[Material provided Boundary: Start]

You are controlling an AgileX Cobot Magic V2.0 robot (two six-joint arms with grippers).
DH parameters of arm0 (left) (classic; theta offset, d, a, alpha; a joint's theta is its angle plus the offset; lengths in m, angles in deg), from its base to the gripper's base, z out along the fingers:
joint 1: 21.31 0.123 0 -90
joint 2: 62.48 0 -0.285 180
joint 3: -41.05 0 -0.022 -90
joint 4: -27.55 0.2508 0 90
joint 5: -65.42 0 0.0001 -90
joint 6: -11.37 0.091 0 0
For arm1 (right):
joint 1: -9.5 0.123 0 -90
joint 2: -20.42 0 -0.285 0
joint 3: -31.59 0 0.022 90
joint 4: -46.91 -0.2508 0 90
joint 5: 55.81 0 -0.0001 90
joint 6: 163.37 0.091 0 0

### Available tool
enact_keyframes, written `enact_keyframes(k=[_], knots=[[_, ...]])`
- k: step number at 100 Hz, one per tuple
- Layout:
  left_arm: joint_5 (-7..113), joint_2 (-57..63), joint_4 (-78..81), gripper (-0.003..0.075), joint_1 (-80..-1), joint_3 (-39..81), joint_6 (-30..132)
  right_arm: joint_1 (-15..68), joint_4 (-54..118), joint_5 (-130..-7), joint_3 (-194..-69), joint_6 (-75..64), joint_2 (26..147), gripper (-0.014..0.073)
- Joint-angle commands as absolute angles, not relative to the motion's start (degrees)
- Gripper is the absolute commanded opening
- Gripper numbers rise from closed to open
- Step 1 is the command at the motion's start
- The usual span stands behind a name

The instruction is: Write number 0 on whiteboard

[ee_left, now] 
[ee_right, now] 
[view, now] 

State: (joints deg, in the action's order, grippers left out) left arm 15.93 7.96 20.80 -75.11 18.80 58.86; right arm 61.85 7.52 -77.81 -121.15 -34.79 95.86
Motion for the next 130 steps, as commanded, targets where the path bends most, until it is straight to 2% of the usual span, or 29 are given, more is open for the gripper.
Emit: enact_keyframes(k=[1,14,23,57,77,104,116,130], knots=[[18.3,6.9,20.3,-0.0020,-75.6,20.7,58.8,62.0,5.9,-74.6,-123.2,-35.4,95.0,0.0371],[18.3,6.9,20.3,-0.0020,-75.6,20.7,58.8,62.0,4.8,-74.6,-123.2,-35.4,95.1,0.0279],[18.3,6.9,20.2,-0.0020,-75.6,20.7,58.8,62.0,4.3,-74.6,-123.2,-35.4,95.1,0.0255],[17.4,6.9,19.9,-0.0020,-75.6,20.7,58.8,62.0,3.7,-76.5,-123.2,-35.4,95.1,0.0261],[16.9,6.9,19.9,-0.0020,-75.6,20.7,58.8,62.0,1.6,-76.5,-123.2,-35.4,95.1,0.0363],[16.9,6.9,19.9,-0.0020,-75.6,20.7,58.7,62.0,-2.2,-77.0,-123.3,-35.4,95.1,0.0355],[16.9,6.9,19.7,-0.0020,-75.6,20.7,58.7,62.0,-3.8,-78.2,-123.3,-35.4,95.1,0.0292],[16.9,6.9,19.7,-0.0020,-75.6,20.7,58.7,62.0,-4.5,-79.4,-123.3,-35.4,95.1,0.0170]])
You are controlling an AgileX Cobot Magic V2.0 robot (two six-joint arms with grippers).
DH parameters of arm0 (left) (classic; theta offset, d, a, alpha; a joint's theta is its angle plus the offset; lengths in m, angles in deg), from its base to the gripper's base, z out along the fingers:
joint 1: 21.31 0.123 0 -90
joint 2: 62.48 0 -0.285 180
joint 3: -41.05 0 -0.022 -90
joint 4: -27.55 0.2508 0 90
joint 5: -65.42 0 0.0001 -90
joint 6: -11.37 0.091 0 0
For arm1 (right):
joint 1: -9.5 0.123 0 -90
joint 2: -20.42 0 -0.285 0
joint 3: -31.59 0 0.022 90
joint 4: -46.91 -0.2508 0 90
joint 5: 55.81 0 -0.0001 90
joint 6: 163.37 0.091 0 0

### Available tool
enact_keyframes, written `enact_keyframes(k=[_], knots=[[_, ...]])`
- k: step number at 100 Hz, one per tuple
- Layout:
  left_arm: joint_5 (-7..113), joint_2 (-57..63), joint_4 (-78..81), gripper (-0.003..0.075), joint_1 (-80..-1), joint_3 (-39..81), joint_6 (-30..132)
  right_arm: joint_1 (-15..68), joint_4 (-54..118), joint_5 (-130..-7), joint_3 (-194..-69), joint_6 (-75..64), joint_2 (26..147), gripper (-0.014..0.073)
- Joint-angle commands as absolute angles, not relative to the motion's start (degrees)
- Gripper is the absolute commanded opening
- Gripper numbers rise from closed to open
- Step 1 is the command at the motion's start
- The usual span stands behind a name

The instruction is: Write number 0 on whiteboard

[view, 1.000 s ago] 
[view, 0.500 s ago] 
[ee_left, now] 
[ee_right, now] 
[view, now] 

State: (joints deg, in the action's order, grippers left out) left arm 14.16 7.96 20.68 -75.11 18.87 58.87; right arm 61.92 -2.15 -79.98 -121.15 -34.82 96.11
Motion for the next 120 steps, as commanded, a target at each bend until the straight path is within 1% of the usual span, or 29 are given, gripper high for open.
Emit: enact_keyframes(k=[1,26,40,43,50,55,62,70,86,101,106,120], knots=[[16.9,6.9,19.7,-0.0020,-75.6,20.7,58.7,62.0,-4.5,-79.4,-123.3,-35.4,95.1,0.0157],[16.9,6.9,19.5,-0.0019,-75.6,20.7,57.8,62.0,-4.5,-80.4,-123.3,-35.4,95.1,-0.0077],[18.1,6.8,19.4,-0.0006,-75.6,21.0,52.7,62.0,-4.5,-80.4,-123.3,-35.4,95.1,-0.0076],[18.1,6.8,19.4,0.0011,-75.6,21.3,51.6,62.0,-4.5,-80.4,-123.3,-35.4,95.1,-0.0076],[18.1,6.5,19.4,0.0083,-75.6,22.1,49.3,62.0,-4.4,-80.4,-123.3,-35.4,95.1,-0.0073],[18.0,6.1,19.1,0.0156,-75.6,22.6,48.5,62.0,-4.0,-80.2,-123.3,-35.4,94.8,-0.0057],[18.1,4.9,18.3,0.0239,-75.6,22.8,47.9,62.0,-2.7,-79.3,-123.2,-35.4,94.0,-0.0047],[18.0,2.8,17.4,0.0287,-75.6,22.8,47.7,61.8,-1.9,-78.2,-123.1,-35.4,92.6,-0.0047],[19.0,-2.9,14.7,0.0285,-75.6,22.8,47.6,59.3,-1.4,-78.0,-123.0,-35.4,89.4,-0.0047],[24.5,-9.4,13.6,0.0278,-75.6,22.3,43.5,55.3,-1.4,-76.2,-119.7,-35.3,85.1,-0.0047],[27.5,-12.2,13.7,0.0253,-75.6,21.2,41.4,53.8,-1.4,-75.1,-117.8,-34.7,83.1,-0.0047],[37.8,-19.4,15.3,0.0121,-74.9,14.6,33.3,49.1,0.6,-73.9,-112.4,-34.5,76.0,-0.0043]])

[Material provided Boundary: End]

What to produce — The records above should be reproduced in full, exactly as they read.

Written reply —
You are controlling an AgileX Cobot Magic V2.0 robot (two six-joint arms with grippers).
DH parameters of arm0 (left) (classic; theta offset, d, a, alpha; a joint's theta is its angle plus the offset; lengths in m, angles in deg), from its base to the gripper's base, z out along the fingers:
joint 1: 21.31 0.123 0 -90
joint 2: 62.48 0 -0.285 180
joint 3: -41.05 0 -0.022 -90
joint 4: -27.55 0.2508 0 90
joint 5: -65.42 0 0.0001 -90
joint 6: -11.37 0.091 0 0
For arm1 (right):
joint 1: -9.5 0.123 0 -90
joint 2: -20.42 0 -0.285 0
joint 3: -31.59 0 0.022 90
joint 4: -46.91 -0.2508 0 90
joint 5: 55.81 0 -0.0001 90
joint 6: 163.37 0.091 0 0

### Available tool
enact_keyframes, written `enact_keyframes(k=[_], knots=[[_, ...]])`
- k: step number at 100 Hz, one per tuple
- Layout:
  left_arm: joint_5 (-7..113), joint_2 (-57..63), joint_4 (-78..81), gripper (-0.003..0.075), joint_1 (-80..-1), joint_3 (-39..81), joint_6 (-30..132)
  right_arm: joint_1 (-15..68), joint_4 (-54..118), joint_5 (-130..-7), joint_3 (-194..-69), joint_6 (-75..64), joint_2 (26..147), gripper (-0.014..0.073)
- Joint-angle commands as absolute angles, not relative to the motion's start (degrees)
- Gripper is the absolute commanded opening
- Gripper numbers rise from closed to open
- Step 1 is the command at the motion's start
- The usual span stands behind a name

The instruction is: Write number 0 on whiteboard

[ee_left, now] 
[ee_right, now] 
[view, now] 

State: (joints deg, in the action's order, grippers left out) left arm 15.93 7.96 20.80 -75.11 18.80 58.86; right arm 61.85 7.52 -77.81 -121.15 -34.79 95.86
Motion for the next 130 steps, as commanded, targets where the path bends most, until it is straight to 2% of the usual span, or 29 are given, more is open for the gripper.
Emit: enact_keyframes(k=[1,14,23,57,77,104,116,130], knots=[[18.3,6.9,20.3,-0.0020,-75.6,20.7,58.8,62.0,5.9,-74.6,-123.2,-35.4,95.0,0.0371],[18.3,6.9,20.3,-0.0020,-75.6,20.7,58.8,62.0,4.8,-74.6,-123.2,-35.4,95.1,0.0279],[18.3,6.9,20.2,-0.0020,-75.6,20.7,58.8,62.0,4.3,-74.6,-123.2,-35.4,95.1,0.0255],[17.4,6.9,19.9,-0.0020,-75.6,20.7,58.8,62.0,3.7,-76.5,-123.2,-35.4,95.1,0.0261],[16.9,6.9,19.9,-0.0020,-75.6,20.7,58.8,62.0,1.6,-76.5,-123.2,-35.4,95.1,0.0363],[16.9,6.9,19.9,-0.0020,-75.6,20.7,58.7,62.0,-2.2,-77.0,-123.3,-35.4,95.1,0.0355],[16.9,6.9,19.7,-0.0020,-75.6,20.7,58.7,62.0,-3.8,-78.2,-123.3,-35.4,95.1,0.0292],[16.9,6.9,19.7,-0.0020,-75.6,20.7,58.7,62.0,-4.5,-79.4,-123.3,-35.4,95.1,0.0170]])
You are controlling an AgileX Cobot Magic V2.0 robot (two six-joint arms with grippers).
DH parameters of arm0 (left) (classic; theta offset, d, a, alpha; a joint's theta is its angle plus the offset; lengths in m, angles in deg), from its base to the gripper's base, z out along the fingers:
joint 1: 21.31 0.123 0 -90
joint 2: 62.48 0 -0.285 180
joint 3: -41.05 0 -0.022 -90
joint 4: -27.55 0.2508 0 90
joint 5: -65.42 0 0.0001 -90
joint 6: -11.37 0.091 0 0
For arm1 (right):
joint 1: -9.5 0.123 0 -90
joint 2: -20.42 0 -0.285 0
joint 3: -31.59 0 0.022 90
joint 4: -46.91 -0.2508 0 90
joint 5: 55.81 0 -0.0001 90
joint 6: 163.37 0.091 0 0

### Available tool
enact_keyframes, written `enact_keyframes(k=[_], knots=[[_, ...]])`
- k: step number at 100 Hz, one per tuple
- Layout:
  left_arm: joint_5 (-7..113), joint_2 (-57..63), joint_4 (-78..81), gripper (-0.003..0.075), joint_1 (-80..-1), joint_3 (-39..81), joint_6 (-30..132)
  right_arm: joint_1 (-15..68), joint_4 (-54..118), joint_5 (-130..-7), joint_3 (-194..-69), joint_6 (-75..64), joint_2 (26..147), gripper (-0.014..0.073)
- Joint-angle commands as absolute angles, not relative to the motion's start (degrees)
- Gripper is the absolute commanded opening
- Gripper numbers rise from closed to open
- Step 1 is the command at the motion's start
- The usual span stands behind a name

The instruction is: Write number 0 on whiteboard

[view, 1.000 s ago] 
[view, 0.500 s ago] 
[ee_left, now] 
[ee_right, now] 
[view, now] 

State: (joints deg, in the action's order, grippers left out) left arm 14.16 7.96 20.68 -75.11 18.87 58.87; right arm 61.92 -2.15 -79.98 -121.15 -34.82 96.11
Motion for the next 120 steps, as commanded, a target at each bend until the straight path is within 1% of the usual span, or 29 are given, gripper high for open.
Emit: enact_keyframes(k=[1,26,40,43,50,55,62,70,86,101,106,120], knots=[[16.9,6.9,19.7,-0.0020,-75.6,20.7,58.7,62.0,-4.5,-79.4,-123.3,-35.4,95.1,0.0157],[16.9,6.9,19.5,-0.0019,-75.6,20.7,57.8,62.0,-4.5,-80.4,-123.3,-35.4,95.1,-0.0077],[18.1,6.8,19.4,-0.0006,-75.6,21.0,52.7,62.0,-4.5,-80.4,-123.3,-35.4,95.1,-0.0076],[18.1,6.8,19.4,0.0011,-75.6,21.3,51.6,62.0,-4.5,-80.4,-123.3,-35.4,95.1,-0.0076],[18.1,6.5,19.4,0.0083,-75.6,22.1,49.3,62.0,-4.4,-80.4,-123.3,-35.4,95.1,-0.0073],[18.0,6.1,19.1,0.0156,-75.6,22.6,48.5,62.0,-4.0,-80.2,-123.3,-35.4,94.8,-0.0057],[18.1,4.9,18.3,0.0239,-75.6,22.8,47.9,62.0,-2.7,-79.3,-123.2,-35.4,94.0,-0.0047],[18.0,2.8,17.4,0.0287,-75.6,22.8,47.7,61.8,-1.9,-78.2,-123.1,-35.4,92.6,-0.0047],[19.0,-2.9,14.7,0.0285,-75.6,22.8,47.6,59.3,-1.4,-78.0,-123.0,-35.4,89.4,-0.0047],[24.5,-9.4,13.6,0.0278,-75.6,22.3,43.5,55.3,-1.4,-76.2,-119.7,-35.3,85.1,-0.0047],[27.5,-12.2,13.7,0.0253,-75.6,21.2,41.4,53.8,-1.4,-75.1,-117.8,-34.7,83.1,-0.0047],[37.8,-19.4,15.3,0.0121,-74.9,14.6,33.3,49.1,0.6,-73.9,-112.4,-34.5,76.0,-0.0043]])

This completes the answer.